EXERCISE. Find each line of the material below in which the word "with" occurs, and return it.

▬▬▬▬▬▬

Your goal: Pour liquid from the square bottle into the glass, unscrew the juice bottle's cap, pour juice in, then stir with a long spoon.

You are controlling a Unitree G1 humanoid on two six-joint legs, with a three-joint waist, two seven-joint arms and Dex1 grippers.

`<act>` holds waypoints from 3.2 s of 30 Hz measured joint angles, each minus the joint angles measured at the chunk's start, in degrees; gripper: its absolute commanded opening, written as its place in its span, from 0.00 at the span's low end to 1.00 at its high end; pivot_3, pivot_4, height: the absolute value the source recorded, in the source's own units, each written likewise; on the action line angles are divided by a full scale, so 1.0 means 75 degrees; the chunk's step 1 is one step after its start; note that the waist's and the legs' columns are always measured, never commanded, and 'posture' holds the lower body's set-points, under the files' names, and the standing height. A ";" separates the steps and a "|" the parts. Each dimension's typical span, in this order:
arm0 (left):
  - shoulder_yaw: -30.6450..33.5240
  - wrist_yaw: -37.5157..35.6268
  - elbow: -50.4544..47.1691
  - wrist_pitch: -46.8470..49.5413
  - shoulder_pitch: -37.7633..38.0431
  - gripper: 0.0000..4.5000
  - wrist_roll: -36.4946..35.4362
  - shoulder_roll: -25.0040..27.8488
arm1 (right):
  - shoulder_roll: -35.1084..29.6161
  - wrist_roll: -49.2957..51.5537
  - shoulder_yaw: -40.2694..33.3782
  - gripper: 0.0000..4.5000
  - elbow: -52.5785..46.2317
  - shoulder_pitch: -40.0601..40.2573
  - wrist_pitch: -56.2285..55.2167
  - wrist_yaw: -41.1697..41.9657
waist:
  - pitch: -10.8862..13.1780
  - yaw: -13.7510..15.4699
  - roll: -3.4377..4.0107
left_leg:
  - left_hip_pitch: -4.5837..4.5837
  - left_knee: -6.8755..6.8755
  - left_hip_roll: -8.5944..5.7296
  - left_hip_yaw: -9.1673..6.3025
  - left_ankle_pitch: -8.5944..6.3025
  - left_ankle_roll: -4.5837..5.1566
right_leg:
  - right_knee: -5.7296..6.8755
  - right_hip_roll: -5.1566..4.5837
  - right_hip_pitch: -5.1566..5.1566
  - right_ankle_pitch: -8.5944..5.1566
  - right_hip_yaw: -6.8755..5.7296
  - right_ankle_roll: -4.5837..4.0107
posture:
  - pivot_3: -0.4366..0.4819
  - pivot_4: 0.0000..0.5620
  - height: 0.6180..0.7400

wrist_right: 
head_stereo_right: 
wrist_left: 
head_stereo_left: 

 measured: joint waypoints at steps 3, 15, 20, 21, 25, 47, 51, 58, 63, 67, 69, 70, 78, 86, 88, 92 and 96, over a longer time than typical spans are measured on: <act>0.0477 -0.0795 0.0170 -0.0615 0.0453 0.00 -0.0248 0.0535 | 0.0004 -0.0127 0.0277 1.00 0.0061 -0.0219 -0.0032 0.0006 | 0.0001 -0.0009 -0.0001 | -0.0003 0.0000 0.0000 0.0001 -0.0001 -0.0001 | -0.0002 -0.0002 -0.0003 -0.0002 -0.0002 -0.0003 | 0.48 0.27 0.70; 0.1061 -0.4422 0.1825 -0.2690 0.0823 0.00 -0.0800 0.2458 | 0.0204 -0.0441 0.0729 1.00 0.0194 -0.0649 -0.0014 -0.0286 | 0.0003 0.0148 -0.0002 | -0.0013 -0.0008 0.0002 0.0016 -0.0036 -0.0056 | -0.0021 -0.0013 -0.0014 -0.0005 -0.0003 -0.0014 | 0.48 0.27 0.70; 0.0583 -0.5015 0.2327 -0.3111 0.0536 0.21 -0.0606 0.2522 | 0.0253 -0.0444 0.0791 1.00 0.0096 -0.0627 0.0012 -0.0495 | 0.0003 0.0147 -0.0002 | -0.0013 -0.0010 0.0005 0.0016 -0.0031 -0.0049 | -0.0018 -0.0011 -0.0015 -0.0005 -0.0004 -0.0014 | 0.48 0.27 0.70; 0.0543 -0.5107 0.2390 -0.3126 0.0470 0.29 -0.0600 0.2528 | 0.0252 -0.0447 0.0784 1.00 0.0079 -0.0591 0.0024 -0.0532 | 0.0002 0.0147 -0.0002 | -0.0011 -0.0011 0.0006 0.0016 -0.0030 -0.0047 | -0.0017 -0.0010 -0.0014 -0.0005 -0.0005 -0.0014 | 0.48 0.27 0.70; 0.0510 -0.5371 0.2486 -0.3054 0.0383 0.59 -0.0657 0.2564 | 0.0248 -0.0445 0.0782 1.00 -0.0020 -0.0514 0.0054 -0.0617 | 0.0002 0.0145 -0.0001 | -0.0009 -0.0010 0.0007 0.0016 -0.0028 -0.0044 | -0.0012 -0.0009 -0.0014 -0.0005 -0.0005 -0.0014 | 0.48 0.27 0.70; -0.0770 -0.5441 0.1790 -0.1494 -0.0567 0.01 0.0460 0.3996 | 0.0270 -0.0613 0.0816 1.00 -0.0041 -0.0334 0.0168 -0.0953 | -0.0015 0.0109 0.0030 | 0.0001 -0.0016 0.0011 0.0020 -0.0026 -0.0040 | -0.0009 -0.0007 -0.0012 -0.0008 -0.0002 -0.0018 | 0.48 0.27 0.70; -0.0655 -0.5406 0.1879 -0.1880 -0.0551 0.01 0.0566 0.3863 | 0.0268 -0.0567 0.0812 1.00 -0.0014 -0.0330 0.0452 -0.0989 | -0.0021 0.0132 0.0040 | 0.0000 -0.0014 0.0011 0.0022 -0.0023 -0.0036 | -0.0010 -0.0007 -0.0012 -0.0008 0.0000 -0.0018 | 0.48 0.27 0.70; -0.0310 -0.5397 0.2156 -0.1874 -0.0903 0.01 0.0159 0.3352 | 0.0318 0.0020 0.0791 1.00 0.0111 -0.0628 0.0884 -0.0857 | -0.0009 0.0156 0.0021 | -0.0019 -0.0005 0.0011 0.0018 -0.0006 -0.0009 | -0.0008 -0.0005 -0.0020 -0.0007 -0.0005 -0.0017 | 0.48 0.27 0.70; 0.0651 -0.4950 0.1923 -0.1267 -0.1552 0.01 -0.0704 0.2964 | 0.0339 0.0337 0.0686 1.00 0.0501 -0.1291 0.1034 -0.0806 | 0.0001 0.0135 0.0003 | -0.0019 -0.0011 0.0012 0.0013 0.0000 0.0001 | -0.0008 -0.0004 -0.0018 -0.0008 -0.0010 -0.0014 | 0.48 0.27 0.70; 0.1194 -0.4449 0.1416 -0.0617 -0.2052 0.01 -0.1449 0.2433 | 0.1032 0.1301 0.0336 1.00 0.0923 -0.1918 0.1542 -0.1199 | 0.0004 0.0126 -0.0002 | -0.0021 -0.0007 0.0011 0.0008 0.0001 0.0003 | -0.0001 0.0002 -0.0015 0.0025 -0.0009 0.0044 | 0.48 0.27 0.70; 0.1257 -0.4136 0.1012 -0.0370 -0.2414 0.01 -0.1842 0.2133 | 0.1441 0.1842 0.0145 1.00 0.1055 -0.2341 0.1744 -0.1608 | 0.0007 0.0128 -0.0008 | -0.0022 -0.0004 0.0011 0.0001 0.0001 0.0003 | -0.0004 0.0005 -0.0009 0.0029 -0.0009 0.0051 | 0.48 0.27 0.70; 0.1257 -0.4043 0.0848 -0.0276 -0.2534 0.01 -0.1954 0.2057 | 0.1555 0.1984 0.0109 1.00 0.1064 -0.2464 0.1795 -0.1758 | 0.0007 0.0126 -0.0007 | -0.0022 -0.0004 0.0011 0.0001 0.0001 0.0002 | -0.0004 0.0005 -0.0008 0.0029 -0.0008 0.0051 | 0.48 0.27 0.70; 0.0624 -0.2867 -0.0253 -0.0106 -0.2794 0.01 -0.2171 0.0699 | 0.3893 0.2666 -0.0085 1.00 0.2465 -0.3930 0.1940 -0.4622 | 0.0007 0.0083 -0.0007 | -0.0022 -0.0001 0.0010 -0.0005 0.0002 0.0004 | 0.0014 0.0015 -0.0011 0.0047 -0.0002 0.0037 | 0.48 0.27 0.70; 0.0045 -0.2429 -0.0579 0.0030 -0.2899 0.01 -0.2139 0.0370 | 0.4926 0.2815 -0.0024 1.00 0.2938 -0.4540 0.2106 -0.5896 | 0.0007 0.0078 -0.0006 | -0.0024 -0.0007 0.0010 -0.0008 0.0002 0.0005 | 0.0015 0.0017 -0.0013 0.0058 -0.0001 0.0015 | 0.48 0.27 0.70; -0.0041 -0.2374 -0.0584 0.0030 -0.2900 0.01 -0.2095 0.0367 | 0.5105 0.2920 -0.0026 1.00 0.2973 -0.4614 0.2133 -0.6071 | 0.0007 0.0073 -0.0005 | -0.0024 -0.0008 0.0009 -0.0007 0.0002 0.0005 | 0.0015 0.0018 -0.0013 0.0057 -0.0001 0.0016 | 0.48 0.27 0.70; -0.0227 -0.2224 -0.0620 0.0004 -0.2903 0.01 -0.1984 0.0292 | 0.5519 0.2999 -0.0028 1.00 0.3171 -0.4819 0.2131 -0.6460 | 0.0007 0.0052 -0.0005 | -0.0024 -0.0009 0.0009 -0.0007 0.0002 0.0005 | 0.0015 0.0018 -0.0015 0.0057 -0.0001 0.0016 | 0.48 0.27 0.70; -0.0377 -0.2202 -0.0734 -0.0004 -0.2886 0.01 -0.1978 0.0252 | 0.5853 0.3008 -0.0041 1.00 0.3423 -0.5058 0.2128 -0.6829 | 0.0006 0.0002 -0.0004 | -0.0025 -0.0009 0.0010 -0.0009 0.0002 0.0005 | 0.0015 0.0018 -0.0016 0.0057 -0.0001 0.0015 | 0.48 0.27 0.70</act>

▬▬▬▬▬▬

REPLY TO THE EXERCISE.
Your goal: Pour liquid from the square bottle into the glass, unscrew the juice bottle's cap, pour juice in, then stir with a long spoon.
You are controlling a Unitree G1 humanoid on two six-joint legs, with a three-joint waist, two seven-joint arms and Dex1 grippers.

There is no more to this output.